- [Aim of the exercise]:
Using the listing below, copy exactly the lines from the one containing "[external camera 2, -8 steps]" to the one containing "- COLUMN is", both lines included, and no others.
○ ○ ○
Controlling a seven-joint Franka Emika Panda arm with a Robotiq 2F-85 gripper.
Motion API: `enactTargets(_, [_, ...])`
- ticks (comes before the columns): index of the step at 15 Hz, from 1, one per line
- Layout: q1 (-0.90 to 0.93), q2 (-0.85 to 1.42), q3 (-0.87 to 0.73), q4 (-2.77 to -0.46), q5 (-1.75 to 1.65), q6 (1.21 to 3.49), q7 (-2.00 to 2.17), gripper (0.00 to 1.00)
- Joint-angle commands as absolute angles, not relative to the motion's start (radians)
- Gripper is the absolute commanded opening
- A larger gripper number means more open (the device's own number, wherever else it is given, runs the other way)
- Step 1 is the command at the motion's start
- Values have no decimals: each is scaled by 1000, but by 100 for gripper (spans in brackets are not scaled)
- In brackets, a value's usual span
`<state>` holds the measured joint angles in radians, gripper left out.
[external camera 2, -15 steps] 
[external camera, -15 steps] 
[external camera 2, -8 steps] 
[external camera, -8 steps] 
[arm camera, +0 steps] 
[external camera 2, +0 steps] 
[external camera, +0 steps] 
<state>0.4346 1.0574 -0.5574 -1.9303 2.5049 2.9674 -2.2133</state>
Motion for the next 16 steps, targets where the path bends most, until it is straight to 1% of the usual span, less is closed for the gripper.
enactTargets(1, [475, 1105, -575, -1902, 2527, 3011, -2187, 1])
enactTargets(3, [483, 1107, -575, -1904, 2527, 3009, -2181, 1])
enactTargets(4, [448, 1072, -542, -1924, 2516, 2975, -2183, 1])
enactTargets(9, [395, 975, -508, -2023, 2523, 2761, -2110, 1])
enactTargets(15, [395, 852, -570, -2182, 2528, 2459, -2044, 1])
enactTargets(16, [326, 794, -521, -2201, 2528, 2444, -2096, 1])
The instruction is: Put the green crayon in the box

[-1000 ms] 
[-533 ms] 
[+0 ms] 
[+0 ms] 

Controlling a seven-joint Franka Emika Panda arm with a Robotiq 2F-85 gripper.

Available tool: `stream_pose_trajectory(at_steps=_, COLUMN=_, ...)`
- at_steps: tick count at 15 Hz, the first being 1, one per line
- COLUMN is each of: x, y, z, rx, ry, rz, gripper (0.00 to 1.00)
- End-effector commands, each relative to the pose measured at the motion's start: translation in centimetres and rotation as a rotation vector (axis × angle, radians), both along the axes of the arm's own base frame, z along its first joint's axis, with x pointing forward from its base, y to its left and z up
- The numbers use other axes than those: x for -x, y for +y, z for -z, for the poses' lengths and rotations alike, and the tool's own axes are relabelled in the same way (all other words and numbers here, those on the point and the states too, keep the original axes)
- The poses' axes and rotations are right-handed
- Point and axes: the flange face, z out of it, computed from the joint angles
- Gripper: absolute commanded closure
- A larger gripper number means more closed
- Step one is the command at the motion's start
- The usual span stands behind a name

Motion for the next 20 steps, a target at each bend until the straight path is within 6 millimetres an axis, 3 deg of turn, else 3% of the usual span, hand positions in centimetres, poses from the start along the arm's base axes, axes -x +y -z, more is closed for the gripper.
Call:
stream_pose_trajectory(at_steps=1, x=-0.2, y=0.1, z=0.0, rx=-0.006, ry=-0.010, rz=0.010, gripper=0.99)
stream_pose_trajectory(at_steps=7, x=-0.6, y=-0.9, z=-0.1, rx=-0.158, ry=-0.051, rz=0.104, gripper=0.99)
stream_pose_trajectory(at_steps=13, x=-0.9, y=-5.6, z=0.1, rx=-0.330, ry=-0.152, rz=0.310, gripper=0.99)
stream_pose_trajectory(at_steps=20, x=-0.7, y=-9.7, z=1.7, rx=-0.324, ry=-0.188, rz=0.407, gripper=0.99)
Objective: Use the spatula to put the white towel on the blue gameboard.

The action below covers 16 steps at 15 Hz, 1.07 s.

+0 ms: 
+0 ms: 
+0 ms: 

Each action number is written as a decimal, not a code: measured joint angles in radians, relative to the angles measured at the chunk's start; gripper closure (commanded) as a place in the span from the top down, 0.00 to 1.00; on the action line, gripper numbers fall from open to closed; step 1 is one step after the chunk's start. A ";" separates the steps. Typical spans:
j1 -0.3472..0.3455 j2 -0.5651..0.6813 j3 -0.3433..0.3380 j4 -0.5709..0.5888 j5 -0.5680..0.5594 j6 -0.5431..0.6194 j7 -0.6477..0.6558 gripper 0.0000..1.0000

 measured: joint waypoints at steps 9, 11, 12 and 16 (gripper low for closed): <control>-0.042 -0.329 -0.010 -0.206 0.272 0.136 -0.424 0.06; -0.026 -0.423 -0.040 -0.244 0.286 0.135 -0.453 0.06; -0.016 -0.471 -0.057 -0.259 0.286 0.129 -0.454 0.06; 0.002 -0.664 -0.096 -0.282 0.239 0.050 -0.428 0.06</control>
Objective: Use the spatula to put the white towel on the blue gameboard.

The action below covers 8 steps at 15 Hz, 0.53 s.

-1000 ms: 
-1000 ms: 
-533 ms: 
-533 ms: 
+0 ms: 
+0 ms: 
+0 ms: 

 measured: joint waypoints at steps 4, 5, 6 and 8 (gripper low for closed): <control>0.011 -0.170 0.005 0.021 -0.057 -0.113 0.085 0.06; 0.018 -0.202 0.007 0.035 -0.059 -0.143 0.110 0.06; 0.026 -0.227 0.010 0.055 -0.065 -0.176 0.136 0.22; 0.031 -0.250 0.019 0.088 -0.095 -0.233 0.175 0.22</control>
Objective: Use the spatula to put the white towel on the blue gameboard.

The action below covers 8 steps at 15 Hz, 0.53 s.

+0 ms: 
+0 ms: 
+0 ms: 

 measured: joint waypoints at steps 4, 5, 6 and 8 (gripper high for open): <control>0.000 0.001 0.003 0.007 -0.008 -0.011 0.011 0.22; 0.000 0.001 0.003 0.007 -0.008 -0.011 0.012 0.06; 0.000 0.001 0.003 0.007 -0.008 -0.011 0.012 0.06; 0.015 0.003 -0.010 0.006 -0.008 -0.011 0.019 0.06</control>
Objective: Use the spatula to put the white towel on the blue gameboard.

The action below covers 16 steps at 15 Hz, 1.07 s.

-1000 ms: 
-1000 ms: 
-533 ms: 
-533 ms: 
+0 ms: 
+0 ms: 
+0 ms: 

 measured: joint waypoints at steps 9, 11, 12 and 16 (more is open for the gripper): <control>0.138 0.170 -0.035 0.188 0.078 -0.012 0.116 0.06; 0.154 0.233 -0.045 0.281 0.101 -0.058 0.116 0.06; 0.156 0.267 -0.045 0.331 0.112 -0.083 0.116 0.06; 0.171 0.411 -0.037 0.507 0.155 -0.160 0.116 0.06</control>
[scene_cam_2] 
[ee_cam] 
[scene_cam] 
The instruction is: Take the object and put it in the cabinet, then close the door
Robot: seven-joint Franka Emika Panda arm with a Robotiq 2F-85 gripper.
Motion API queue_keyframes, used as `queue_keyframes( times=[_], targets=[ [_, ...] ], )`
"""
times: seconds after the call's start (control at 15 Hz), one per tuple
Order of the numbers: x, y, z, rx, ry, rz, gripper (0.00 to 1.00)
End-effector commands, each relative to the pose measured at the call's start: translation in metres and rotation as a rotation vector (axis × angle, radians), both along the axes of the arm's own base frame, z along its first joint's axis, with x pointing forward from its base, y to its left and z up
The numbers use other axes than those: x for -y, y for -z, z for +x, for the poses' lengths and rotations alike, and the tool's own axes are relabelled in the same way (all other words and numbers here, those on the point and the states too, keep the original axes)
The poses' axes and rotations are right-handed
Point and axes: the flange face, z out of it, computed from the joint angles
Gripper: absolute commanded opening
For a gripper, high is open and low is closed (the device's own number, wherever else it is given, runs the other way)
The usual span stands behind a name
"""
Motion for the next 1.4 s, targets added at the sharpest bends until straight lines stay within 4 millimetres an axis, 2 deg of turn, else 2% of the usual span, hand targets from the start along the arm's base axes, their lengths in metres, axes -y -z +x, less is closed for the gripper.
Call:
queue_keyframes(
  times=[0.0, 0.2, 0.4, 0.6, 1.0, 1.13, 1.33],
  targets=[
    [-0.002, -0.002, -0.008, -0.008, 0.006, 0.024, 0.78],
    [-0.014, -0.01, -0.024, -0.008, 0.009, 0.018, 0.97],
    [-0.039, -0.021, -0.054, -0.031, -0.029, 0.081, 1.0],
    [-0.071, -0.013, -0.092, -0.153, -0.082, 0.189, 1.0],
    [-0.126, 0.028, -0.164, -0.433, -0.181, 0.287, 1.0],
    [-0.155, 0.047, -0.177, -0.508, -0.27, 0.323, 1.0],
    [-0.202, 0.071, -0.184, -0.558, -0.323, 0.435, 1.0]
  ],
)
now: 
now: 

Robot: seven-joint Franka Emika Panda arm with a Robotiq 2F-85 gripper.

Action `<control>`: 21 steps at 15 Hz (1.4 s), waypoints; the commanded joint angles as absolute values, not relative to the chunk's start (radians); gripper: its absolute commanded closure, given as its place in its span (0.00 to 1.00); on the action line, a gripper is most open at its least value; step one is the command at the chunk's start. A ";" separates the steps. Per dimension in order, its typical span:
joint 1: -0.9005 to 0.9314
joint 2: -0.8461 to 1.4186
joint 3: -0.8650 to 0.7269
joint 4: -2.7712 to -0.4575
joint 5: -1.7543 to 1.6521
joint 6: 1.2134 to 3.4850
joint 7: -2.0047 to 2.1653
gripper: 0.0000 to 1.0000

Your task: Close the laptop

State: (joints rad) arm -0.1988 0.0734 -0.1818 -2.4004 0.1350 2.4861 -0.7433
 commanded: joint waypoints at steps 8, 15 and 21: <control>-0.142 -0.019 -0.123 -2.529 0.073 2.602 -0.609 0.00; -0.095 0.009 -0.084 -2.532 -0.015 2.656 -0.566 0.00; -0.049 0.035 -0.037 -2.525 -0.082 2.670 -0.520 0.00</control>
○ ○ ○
- [Written reply]:
[external camera 2, -8 steps] 
[external camera, -8 steps] 
[arm camera, +0 steps] 
[external camera 2, +0 steps] 
[external camera, +0 steps] 
<state>0.4346 1.0574 -0.5574 -1.9303 2.5049 2.9674 -2.2133</state>
Motion for the next 16 steps, targets where the path bends most, until it is straight to 1% of the usual span, less is closed for the gripper.
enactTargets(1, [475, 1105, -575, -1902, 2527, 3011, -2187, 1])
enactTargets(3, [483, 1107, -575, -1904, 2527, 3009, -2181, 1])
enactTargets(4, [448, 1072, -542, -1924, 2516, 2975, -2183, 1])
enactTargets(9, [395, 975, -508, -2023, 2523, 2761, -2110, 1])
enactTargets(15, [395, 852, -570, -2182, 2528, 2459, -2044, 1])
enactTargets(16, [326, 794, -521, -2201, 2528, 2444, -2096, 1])
The instruction is: Put the green crayon in the box

[-1000 ms] 
[-533 ms] 
[+0 ms] 
[+0 ms] 

Controlling a seven-joint Franka Emika Panda arm with a Robotiq 2F-85 gripper.

Available tool: `stream_pose_trajectory(at_steps=_, COLUMN=_, ...)`
- at_steps: tick count at 15 Hz, the first being 1, one per line
- COLUMN is each of: x, y, z, rx, ry, rz, gripper (0.00 to 1.00)

This exercise has now been finished.